Attendu qu'aux termes de l’article 835 du Code de procédure civile : "Le président du tribunal judiciaire ou le juge du contentieux de la protection dans les limites de sa compétence peuvent toujours, même en présence d'une contestation sérieuse, prescrire en référé les mesures conservatoires ou de remise en état qui s'imposent, soit pour prévenir un dommage imminent, soit pour faire cesser un trouble manifestement illicite. Dans les cas où l'existence de l'obligation n'est pas sérieusement contestable, ils peuvent accorder une provision au créancier, ou ordonner l'exécution de l'obligation même s'il s'agit d'une obligation de faire".

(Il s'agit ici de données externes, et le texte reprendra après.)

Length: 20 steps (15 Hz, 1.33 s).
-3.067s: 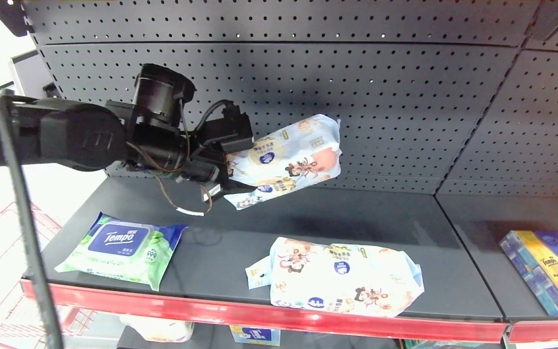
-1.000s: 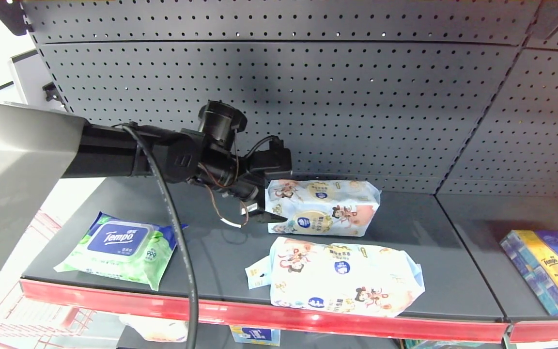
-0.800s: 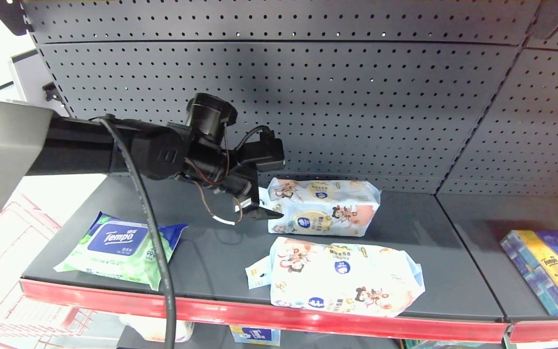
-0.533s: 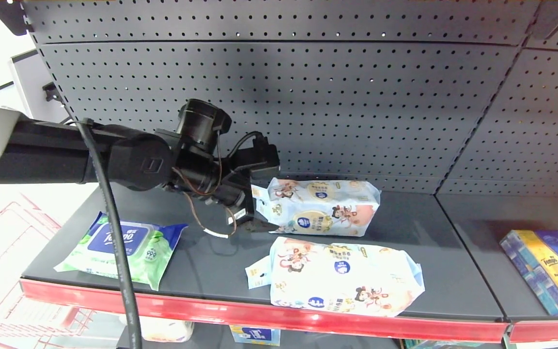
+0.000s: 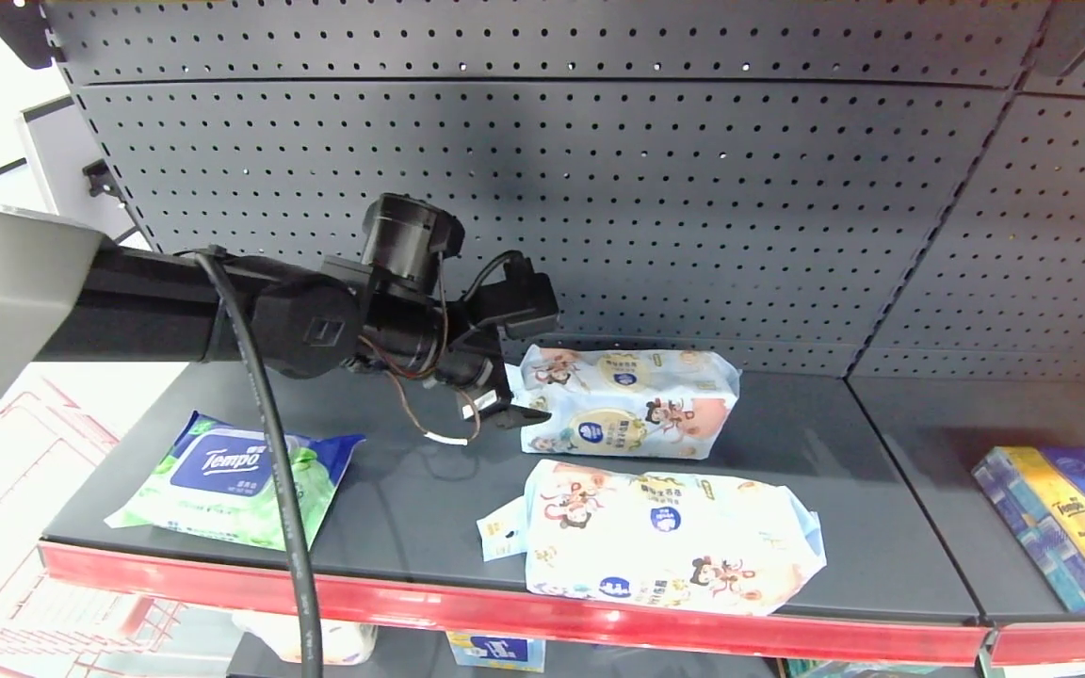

Qu'en l'espèce Monsieur [K] [B] justifie du bien fondé de sa créance par la production des pièces suivantes :

- relevé d’opérations bancaires de septembre 2022 - reconnaissance de dette de Monsieur [L] [U] du 18 avril 2023 - relevés d’opérations bancaires de juin et août 2023 - courriel du 7 novembre 2023 - procès-verbal de sommation interpellative du 23 juillet 2024 - reconnaissance de dette de Monsieur [U] du 23 juillet 2024 - courrier AR de Maître [M] du 12 novembre 2024 Que la créance alléguée par Monsieur [K] [B] ne souffrant l'objet d'aucune contestation sérieuse, il convient de condamner Monsieur [L] [U] à lui verser une somme de 17 000 € outre intérêts au taux légal à compter du 23 juillet 2024 date de la sommation de payer.